Directions for this task:
Transcribe the records below exactly as written, from the opening line through the line that contains "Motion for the".

Provided records:
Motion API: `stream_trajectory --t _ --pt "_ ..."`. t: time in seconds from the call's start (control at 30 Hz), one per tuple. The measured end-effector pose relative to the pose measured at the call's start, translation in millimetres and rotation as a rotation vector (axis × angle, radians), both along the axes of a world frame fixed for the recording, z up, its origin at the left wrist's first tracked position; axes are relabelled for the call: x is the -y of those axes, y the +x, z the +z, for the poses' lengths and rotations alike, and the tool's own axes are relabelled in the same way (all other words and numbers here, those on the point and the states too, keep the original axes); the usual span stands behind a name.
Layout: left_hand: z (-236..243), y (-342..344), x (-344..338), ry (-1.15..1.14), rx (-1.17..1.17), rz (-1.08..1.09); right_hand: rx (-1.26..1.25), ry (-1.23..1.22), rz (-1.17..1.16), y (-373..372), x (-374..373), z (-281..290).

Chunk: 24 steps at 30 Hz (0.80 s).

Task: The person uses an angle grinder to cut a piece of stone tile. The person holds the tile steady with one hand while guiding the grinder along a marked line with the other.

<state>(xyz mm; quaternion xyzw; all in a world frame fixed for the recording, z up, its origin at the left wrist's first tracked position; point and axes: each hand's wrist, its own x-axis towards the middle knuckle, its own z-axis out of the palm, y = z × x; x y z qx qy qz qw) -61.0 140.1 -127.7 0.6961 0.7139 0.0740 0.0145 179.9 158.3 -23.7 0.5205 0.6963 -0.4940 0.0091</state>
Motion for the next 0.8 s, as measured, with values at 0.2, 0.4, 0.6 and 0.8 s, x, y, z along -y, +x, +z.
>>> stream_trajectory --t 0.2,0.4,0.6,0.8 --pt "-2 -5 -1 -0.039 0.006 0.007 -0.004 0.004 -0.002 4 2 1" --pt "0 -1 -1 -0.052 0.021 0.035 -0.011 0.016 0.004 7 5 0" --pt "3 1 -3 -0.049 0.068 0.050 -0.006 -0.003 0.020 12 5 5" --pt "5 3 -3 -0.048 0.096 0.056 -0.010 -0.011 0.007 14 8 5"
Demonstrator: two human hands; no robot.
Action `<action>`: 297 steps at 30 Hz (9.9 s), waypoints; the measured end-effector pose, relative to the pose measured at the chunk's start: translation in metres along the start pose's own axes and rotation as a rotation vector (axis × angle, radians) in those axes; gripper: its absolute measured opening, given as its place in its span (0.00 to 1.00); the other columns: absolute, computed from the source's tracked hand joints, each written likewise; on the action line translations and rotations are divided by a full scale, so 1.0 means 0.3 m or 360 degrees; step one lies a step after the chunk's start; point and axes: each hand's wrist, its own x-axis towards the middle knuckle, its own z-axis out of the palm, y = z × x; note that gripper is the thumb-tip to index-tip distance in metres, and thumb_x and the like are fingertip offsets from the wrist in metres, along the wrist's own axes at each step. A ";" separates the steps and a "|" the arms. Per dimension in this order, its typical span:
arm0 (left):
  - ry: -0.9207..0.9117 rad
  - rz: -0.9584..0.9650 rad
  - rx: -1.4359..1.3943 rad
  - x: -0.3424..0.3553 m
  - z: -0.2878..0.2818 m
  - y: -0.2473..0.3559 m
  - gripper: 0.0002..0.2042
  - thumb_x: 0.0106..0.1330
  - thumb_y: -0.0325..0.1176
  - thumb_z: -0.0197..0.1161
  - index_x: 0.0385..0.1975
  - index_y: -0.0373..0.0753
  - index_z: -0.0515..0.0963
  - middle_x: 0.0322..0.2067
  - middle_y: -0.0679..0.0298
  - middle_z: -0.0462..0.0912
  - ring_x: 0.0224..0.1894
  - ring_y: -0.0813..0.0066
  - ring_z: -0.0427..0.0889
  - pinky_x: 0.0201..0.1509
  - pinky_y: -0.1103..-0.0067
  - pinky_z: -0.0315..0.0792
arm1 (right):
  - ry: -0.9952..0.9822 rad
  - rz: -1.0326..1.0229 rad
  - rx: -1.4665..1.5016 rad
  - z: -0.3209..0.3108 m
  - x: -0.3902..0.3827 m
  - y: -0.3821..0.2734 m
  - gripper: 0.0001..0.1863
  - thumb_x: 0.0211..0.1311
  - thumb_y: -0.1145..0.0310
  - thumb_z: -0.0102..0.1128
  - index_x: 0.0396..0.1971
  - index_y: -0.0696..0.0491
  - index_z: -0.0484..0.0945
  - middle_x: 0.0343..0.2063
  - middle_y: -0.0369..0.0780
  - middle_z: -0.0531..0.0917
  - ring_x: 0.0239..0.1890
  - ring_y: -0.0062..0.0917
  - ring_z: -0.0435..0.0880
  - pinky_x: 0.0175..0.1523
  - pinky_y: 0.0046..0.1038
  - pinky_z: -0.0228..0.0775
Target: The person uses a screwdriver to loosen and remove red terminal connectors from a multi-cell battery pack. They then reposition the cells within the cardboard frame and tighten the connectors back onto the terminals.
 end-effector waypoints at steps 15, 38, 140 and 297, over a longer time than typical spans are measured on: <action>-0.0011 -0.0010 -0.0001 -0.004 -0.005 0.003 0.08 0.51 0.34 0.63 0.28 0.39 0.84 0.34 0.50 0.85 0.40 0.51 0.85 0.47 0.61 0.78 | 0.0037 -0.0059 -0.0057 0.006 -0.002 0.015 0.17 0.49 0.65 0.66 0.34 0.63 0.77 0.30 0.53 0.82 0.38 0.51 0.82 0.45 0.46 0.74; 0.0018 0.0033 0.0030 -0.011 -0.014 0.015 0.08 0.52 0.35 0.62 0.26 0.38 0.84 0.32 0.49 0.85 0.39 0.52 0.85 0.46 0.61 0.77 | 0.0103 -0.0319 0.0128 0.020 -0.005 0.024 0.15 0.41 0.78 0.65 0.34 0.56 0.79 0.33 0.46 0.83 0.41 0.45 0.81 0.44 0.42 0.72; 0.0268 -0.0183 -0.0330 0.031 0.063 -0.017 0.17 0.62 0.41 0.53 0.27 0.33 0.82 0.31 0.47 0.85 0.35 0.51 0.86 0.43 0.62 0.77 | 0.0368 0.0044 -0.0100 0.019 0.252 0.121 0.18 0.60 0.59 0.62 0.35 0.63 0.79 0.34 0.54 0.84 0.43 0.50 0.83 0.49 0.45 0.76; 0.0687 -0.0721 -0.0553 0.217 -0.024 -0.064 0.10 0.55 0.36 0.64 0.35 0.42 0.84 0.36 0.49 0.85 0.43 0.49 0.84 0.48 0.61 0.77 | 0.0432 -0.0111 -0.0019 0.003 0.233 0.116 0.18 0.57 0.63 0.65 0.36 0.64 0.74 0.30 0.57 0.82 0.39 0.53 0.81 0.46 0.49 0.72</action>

Reply:
Motion API: `stream_trajectory --t _ --pt "_ ..."`. t: time in seconds from the call's start (control at 30 Hz), one per tuple. The measured end-effector pose relative to the pose measured at the call's start, translation in millimetres and rotation as a rotation vector (axis × angle, radians), both along the axes of a world frame fixed for the recording, z up, its origin at the left wrist's first tracked position; axes are relabelled for the call: x is the -y of those axes, y the +x, z the +z, for the poses' lengths and rotations alike, and the tool's own axes are relabelled in the same way (all other words and numbers here, those on the point and the states too, keep the original axes); the usual span stands behind a name.
Layout: left_hand: z (-236..243), y (-342..344), x (-344..338), ry (-1.15..1.14), rx (-1.17..1.17), rz (-1.08..1.09); right_hand: rx (-1.26..1.25), ry (-1.23..1.22), rz (-1.17..1.16), y (-373..372), x (-374..373), z (-281..290).

Chunk: 24 steps at 30 Hz (0.80 s).

Task: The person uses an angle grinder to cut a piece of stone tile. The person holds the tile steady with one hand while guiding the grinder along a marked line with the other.

<state>(xyz mm; quaternion xyzw; all in a world frame fixed for the recording, z up, its origin at the left wrist's first tracked position; point and axes: each hand's wrist, its own x-axis towards the middle knuckle, its own z-axis out of the palm, y = z × x; x y z qx qy qz qw) -61.0 140.1 -127.7 0.6961 0.7139 0.0740 0.0145 179.9 158.3 -23.7 0.5205 0.6963 -0.4940 0.0091</state>
Motion for the next 0.8 s, as measured, with values at 0.2, 0.4, 0.6 and 0.8 s, x, y, z along -y, +x, +z.

Nothing more remains to be done for this exercise.